The fact is, the INR has depreciated more than 15 per cent in the last 3 months. The reason for this steady weakening is not because of improper planning and governmental policies. It is also not because of the decrease in FDIs or FIIs in investments, and the pooling out of money from the economic system. Moreover, it is also not the case of Imports over Exports. The central cause for the INR degradation is people’s preference for imported articles over locally-made ones, thus limiting the scope for national development.

This fondness for overseas products has led to the INR’s all-time low. No matter how many steps the authorities take to curb imports by raising duties, steps to implement policies for FDI/FIIs will strengthen the Rupee against foreign currency on a temporary basis, as these investments are not owned, but are owed investments, which eventually will be disinvested from the system sooner or later. The real value of the INR should be valued on the dynamics of EXIM trades.
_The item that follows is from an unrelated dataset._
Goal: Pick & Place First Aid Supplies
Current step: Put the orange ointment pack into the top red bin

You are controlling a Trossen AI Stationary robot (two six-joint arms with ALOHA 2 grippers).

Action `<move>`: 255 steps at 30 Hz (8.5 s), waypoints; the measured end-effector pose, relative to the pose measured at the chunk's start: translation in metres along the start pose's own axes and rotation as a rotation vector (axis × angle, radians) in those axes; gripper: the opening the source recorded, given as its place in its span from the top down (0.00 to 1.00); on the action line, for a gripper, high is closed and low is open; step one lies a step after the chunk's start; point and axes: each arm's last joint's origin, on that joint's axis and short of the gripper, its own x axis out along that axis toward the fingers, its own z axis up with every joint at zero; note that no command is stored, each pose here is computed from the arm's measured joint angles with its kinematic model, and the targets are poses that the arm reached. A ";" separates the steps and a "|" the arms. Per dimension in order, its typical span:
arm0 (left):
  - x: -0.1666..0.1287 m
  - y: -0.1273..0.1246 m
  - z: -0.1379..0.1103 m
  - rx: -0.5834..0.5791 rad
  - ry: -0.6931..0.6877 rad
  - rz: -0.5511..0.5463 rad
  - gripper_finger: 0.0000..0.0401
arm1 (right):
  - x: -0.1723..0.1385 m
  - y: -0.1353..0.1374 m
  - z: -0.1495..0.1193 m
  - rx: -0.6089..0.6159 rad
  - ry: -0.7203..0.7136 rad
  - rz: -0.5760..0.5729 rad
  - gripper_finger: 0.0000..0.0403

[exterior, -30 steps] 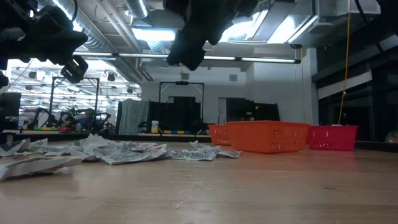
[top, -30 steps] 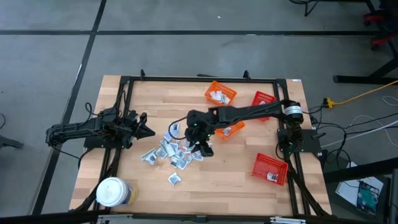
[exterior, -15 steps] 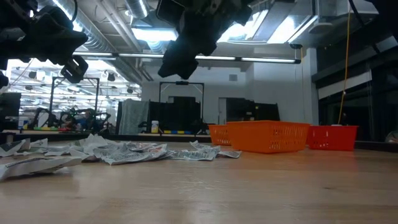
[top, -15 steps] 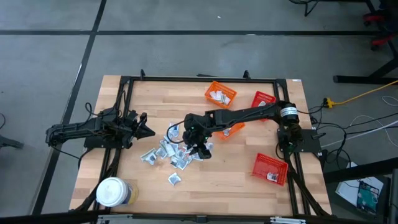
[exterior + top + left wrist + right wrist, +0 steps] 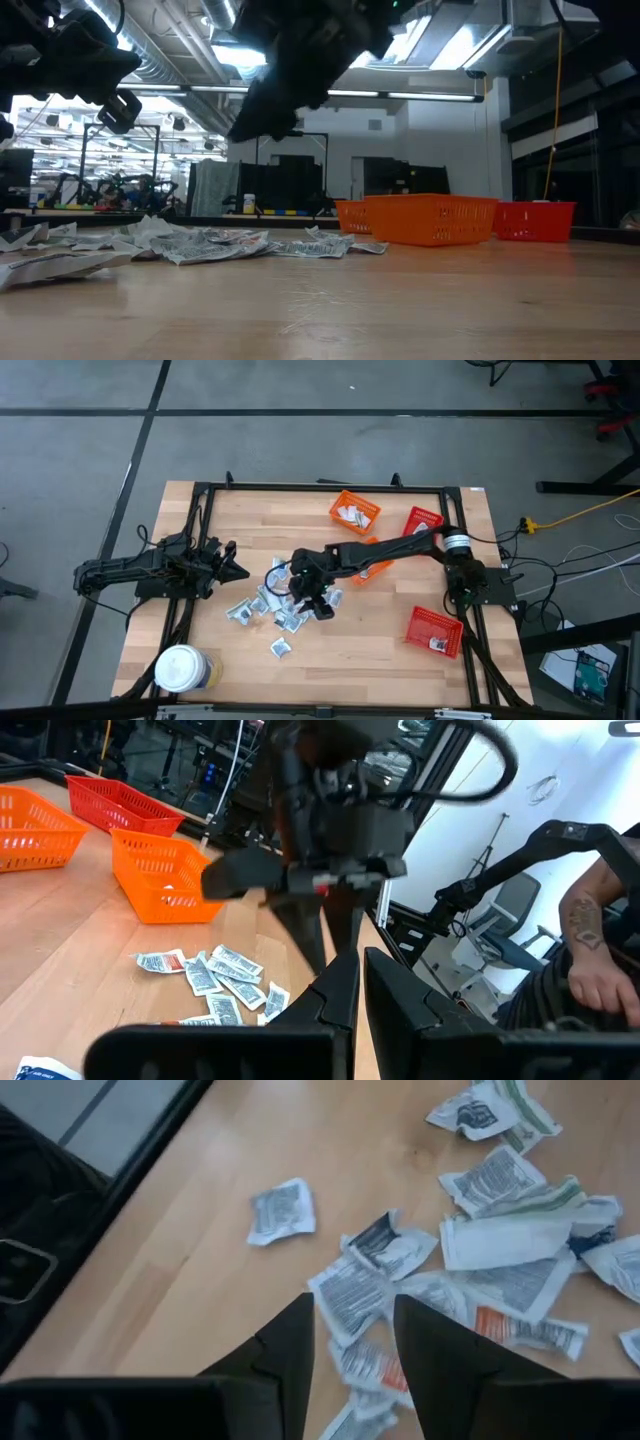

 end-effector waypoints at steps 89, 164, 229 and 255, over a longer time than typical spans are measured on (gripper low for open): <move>0.000 0.000 0.000 0.000 0.000 0.000 0.96 | 0.046 -0.055 -0.055 0.422 0.049 0.201 0.99; 0.000 0.000 0.000 0.000 0.000 0.000 0.96 | -0.294 -0.012 -0.234 0.846 0.179 -0.663 1.00; 0.000 0.000 0.000 0.000 0.000 0.000 0.96 | -0.282 0.007 -0.216 0.924 0.182 -0.656 0.59; 0.000 0.000 0.000 0.000 0.000 0.000 0.96 | -0.189 0.025 -0.119 0.350 -0.149 -0.399 0.59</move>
It is expected that the rupee will further depreciate by 12-13 per cent in the short to medium-term and it’s also being said that India will take 3-4 years to recover its currency value to what it was before the depreciation. Now it is in the hands of the people of India to get the INR back to previous state within a span of 2 years.


Let us not forget what happened 66 years ago. India won its freedom under the leadership of Mahatma Gandhi. Along with non-violence, what led India to achieve its glorious independence was the use of swadeshi products. The main objective of ruling a territory is not to dictate terms or to make people slaves. The real motivator is the wealth which that territory generates, which is then remitted back to the ruling country – known as profits in business language.
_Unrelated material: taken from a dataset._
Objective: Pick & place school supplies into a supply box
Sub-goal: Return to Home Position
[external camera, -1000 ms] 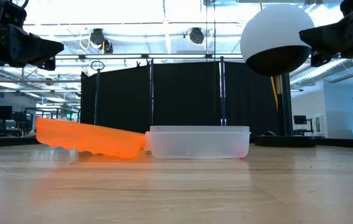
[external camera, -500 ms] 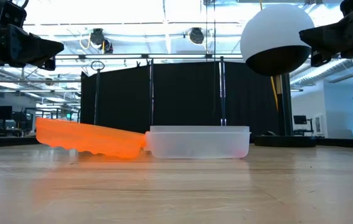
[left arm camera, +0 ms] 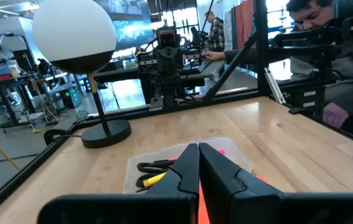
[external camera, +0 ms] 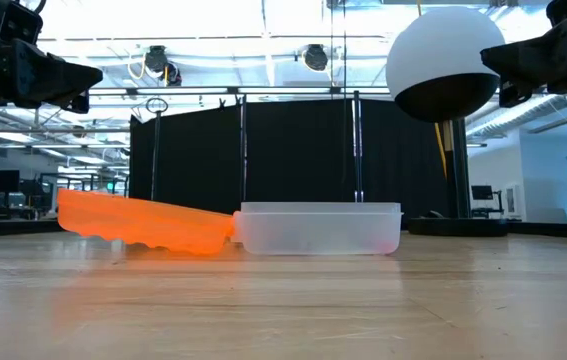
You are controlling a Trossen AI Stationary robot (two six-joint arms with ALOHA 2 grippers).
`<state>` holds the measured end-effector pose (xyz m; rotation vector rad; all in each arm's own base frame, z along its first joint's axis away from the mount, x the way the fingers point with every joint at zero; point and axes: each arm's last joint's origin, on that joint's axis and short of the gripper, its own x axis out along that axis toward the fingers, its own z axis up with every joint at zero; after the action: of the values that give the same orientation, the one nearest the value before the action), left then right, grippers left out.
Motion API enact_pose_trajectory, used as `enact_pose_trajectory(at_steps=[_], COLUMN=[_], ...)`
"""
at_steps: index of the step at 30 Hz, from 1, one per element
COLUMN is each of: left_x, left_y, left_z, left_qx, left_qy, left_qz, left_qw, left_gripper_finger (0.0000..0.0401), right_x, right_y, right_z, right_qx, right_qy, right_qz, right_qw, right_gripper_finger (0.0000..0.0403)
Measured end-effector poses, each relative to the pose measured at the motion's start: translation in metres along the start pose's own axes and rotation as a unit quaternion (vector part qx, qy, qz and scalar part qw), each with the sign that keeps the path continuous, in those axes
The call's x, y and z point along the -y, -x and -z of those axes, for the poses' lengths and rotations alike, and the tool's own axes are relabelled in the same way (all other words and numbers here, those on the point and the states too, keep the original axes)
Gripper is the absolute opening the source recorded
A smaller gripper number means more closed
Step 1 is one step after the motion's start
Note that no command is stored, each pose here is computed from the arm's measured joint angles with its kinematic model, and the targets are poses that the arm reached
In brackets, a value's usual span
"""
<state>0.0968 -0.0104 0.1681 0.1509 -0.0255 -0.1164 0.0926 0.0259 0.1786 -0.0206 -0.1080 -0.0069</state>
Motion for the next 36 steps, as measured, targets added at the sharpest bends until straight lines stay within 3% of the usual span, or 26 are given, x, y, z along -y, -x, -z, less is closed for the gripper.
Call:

The Swadeshi movement, which entailed the use of domestic products, stopped filling the pocket of the rulers, thus weakening their interest in India as a target market. This movement played a major role in the achievement of India’s Independence.

Sixty-six years hence, India is facing a similar situation, where it is under the rule of foreign products, thus weakening the Rupee. Now it is in the hands of every Indian to contribute to the resurgence of the INR by switching from overseas to domestic products. None of these Indian products are inferior in quality, though they may look a bit less fancy.

Let us revive the Swadeshi movement which led India on the path to freedom. The contemporary use of Indian products will push the Indian market and economy forward. By boosting the overall Real GDP and creating a decrease in imports, we will enhance the value of the Rupee, thus rejuvenating India’s Independence.